**WORK INSTRUCTION**
Below are the records; copy exactly the stretch from the line containing "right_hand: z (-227" through the line containing "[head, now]", both ends included, and nothing else.

**Stored records**

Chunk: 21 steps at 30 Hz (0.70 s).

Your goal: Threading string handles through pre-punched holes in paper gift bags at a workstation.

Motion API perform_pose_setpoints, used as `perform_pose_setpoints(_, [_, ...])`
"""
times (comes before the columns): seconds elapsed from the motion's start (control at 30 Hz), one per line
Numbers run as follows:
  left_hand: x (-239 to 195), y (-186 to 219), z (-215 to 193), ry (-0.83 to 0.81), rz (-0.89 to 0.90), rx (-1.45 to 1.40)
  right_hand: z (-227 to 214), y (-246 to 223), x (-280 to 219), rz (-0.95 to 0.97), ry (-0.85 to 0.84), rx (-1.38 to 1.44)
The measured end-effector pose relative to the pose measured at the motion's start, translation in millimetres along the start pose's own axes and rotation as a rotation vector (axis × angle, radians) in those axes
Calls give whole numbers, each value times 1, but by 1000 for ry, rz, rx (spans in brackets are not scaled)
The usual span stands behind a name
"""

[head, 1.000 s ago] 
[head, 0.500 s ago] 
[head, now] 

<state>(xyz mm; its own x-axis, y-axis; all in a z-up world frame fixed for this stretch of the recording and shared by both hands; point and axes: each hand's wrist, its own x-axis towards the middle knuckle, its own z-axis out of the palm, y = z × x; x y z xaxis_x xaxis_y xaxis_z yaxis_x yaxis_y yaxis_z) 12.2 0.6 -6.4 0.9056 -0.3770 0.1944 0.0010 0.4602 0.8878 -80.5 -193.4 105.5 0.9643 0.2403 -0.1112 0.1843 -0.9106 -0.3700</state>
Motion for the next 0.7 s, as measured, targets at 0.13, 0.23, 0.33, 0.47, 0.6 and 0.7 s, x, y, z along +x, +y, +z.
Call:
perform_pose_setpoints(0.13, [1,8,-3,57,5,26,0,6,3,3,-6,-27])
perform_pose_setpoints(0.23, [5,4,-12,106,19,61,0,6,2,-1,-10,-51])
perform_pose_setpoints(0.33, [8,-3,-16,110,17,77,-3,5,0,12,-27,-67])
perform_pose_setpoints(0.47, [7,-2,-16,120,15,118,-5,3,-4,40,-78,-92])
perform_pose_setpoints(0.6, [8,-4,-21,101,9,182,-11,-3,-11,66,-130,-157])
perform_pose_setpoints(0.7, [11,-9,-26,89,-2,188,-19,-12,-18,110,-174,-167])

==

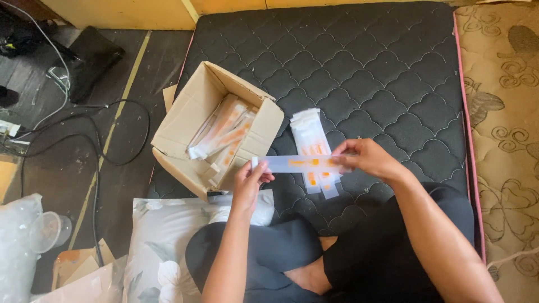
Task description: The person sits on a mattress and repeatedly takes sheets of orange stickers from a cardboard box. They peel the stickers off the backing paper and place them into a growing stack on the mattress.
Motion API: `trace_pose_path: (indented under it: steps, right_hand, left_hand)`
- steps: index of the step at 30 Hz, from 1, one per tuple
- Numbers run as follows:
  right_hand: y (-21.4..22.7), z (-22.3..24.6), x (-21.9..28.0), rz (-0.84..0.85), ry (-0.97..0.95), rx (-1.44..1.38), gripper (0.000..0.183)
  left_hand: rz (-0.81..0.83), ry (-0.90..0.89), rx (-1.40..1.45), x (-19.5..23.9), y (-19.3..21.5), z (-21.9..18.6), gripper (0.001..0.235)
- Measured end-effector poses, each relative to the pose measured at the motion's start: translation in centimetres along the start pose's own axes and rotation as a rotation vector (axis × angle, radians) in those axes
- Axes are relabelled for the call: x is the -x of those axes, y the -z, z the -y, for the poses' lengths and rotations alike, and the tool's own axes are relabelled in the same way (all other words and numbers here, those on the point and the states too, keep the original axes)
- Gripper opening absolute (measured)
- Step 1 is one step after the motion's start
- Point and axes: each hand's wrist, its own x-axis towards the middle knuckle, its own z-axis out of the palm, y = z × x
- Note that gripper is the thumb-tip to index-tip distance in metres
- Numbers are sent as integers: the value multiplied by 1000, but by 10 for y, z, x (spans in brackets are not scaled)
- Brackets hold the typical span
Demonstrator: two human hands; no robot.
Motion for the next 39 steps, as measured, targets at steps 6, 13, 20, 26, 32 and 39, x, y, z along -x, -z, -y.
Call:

**PROBLEM SOLUTION**
  right_hand: z (-227 to 214), y (-246 to 223), x (-280 to 219), rz (-0.95 to 0.97), ry (-0.85 to 0.84), rx (-1.38 to 1.44)
The measured end-effector pose relative to the pose measured at the motion's start, translation in millimetres along the start pose's own axes and rotation as a rotation vector (axis × angle, radians) in those axes
Calls give whole numbers, each value times 1, but by 1000 for ry, rz, rx (spans in brackets are not scaled)
The usual span stands behind a name
"""

[head, 1.000 s ago] 
[head, 0.500 s ago] 
[head, now] 

There is nothing else to the answer.